Stored data entries:

####

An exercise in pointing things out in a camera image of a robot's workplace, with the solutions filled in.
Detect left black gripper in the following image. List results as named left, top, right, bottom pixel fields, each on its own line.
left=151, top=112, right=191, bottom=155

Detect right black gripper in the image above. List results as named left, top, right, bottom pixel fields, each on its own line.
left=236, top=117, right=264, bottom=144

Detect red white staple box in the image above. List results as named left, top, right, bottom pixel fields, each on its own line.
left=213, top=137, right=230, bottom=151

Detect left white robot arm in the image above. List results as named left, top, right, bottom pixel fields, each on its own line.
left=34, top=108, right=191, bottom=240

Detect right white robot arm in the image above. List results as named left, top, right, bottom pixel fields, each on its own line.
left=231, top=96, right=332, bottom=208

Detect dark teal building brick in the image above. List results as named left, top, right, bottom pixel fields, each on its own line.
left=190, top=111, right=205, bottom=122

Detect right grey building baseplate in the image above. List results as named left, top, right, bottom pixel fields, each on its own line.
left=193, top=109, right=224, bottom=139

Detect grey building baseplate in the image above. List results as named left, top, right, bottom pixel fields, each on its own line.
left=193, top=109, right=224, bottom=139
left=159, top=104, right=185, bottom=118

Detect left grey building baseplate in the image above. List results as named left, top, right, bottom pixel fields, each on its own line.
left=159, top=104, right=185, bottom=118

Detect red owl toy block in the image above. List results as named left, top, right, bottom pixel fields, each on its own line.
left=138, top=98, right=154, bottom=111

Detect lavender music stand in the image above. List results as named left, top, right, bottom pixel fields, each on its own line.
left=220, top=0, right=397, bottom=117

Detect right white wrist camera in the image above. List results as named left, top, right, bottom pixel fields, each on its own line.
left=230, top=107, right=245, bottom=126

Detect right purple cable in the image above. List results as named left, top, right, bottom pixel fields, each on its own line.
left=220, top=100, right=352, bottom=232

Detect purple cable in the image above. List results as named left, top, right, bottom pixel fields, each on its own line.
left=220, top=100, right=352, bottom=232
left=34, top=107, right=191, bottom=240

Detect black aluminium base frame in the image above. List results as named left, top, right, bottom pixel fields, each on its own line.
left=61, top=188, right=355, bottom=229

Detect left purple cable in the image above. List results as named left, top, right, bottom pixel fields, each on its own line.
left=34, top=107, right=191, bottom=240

####

All entries are to be output exactly as they stand.

An exercise in pointing things out in a camera image of a robot's workplace, with the solutions filled in.
Detect left black gripper in the following image. List results as named left, top, right, bottom pixel fields, each on its own line.
left=151, top=112, right=191, bottom=155

Detect right black gripper in the image above. List results as named left, top, right, bottom pixel fields, each on its own line.
left=236, top=117, right=264, bottom=144

Detect red white staple box in the image above. List results as named left, top, right, bottom pixel fields, each on its own line.
left=213, top=137, right=230, bottom=151

Detect left white robot arm in the image above. List results as named left, top, right, bottom pixel fields, each on its own line.
left=34, top=108, right=191, bottom=240

Detect right white robot arm in the image above. List results as named left, top, right, bottom pixel fields, each on its own line.
left=231, top=96, right=332, bottom=208

Detect dark teal building brick in the image above. List results as named left, top, right, bottom pixel fields, each on its own line.
left=190, top=111, right=205, bottom=122

Detect right grey building baseplate in the image above. List results as named left, top, right, bottom pixel fields, each on its own line.
left=193, top=109, right=224, bottom=139

Detect grey building baseplate in the image above. List results as named left, top, right, bottom pixel fields, each on its own line.
left=193, top=109, right=224, bottom=139
left=159, top=104, right=185, bottom=118

Detect left grey building baseplate in the image above. List results as named left, top, right, bottom pixel fields, each on its own line.
left=159, top=104, right=185, bottom=118

Detect red owl toy block in the image above. List results as named left, top, right, bottom pixel fields, each on its own line.
left=138, top=98, right=154, bottom=111

Detect lavender music stand in the image above. List results as named left, top, right, bottom pixel fields, each on its own line.
left=220, top=0, right=397, bottom=117

Detect right white wrist camera in the image above. List results as named left, top, right, bottom pixel fields, each on its own line.
left=230, top=107, right=245, bottom=126

Detect right purple cable in the image above. List results as named left, top, right, bottom pixel fields, each on its own line.
left=220, top=100, right=352, bottom=232

Detect purple cable in the image above. List results as named left, top, right, bottom pixel fields, each on its own line.
left=220, top=100, right=352, bottom=232
left=34, top=107, right=191, bottom=240

Detect black aluminium base frame in the image above. List results as named left, top, right, bottom pixel fields, each on its own line.
left=61, top=188, right=355, bottom=229

Detect left purple cable in the image above. List results as named left, top, right, bottom pixel fields, each on its own line.
left=34, top=107, right=191, bottom=240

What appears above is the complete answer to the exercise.